(What to work on): Filter these records by the string "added", copying each line that holds it.

(Data entries)
^^^^^^^^

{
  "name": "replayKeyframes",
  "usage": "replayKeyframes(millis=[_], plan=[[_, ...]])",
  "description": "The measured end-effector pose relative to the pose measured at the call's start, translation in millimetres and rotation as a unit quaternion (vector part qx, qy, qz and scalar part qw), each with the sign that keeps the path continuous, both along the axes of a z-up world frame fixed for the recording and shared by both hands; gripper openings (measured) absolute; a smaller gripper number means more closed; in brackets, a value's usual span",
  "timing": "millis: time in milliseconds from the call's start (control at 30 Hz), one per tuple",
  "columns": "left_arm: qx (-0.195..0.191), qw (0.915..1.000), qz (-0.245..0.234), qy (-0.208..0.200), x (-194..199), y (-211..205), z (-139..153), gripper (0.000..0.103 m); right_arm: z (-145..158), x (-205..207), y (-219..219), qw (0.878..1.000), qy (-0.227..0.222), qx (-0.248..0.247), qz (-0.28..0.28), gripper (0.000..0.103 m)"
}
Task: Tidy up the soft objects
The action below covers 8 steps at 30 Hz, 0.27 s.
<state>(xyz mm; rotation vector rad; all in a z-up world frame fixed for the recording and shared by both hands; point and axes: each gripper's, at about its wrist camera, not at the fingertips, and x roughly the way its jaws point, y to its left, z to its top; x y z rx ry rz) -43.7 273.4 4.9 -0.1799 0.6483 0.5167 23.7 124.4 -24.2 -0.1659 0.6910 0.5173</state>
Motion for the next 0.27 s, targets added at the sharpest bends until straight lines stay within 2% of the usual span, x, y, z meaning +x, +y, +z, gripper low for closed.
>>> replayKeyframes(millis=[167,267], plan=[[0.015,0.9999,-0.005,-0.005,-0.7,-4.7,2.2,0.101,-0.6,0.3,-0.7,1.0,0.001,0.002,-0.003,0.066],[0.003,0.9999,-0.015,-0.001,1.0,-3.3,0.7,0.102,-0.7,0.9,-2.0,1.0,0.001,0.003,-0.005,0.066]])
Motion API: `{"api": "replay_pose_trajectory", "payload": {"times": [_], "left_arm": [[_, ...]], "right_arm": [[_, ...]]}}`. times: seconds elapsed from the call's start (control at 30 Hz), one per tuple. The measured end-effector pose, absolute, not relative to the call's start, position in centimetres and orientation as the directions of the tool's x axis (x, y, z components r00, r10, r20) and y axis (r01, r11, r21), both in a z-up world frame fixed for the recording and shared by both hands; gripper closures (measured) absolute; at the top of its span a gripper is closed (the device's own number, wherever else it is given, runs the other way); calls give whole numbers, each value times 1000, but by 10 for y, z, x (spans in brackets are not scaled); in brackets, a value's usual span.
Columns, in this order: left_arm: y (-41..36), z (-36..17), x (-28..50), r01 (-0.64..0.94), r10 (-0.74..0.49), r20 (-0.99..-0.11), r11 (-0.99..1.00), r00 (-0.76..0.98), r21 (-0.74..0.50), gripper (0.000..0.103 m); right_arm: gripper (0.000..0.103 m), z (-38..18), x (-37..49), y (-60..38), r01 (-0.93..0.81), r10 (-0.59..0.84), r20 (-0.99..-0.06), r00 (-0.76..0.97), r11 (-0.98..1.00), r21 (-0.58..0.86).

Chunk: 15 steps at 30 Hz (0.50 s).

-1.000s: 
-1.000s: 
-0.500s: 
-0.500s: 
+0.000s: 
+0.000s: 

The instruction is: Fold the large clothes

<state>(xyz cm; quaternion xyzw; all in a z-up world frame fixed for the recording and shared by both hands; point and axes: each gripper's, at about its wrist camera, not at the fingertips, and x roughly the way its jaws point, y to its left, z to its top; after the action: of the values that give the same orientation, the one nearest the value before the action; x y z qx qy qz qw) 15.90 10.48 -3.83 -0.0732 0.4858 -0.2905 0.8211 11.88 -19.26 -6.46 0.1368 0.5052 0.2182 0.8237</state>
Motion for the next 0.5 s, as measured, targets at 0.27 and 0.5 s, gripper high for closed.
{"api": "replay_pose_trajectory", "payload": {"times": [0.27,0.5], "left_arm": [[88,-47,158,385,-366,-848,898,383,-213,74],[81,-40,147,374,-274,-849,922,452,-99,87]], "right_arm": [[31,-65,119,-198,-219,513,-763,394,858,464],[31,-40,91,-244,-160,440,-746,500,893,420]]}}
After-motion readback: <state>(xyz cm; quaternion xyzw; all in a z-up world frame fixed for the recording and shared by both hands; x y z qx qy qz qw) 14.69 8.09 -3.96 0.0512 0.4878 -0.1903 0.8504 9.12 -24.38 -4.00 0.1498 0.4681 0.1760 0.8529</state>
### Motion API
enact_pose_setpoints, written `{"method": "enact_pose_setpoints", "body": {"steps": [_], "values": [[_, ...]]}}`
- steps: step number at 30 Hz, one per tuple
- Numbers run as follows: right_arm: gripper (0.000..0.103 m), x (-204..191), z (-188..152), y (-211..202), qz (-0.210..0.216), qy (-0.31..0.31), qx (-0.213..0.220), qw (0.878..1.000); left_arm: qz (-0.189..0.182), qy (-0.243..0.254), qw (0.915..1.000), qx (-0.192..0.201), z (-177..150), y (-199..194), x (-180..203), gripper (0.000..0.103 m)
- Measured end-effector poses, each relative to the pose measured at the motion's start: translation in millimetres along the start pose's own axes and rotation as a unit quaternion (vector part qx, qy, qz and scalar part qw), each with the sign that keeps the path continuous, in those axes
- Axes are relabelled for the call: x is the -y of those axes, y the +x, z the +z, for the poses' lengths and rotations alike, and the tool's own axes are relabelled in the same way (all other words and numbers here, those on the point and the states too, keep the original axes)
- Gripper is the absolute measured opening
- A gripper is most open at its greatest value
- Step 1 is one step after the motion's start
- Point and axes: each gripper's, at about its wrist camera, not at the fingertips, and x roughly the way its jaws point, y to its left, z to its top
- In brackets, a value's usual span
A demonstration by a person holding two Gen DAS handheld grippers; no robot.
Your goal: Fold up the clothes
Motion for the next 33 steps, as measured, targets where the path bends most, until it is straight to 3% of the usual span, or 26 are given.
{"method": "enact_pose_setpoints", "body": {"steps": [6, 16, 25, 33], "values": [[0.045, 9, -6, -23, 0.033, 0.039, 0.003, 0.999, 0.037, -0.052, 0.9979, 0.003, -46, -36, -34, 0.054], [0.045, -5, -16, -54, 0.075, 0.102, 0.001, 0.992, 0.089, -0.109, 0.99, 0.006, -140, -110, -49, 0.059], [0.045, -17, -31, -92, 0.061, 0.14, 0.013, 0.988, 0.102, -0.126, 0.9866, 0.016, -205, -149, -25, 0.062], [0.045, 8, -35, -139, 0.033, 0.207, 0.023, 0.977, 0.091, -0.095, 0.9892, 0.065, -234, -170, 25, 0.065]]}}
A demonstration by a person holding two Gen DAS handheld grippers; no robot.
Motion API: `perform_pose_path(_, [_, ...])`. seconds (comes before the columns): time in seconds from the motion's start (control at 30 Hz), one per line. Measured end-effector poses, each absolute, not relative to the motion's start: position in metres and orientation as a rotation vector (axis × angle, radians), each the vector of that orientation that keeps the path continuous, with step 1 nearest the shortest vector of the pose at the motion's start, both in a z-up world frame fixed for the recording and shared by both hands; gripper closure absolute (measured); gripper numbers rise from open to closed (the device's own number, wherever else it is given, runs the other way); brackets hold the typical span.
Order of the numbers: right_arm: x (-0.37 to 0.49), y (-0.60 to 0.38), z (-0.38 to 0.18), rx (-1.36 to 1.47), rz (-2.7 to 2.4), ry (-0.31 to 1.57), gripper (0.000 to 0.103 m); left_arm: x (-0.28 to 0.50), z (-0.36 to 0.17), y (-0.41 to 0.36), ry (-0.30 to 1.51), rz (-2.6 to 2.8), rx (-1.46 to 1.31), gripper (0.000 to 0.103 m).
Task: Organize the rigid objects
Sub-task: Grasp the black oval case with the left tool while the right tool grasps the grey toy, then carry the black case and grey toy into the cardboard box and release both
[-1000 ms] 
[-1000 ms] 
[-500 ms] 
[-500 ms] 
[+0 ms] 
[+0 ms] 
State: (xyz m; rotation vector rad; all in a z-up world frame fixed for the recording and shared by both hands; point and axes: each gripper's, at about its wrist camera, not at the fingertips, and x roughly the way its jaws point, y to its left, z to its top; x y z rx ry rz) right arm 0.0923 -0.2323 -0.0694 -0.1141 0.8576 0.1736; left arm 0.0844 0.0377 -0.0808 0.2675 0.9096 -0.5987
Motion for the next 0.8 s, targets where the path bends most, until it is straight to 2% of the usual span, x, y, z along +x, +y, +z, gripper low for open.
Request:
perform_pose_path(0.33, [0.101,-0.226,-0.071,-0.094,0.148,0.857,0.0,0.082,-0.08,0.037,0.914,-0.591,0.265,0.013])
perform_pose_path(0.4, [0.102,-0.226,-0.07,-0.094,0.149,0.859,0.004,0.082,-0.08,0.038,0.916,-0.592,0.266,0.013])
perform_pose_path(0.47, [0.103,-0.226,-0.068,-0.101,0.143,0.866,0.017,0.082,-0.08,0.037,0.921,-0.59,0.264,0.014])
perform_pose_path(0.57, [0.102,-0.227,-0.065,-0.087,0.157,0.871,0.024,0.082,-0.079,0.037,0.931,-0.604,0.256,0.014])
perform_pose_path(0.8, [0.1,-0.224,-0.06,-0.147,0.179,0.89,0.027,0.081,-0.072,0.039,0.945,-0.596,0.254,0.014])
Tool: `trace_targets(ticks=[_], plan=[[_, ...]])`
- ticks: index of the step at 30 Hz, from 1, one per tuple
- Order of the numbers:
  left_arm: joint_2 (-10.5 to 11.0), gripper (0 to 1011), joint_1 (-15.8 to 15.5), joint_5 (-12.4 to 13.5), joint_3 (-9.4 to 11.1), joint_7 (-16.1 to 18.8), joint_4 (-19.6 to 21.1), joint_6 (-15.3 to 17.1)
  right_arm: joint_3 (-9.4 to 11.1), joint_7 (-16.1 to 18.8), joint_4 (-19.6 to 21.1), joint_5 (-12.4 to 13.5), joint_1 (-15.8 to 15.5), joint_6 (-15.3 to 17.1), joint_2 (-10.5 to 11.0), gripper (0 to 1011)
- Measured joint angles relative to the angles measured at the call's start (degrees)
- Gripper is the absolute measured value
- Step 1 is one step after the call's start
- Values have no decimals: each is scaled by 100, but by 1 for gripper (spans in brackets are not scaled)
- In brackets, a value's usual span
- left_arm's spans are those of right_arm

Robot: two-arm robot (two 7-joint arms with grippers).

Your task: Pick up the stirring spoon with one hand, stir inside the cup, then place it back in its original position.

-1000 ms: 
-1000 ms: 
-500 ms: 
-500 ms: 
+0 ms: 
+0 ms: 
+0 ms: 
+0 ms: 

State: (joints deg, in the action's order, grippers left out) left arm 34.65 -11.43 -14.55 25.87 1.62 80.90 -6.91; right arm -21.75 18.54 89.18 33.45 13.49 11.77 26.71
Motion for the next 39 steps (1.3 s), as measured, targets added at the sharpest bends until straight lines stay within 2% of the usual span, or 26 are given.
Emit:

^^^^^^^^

(Problem solution):
Motion for the next 0.27 s, targets added at the sharpest bends until straight lines stay within 2% of the usual span, x, y, z meaning +x, +y, +z, gripper low for closed.
Motion for the next 39 steps (1.3 s), as measured, targets added at the sharpest bends until straight lines stay within 2% of the usual span, or 26 are given.

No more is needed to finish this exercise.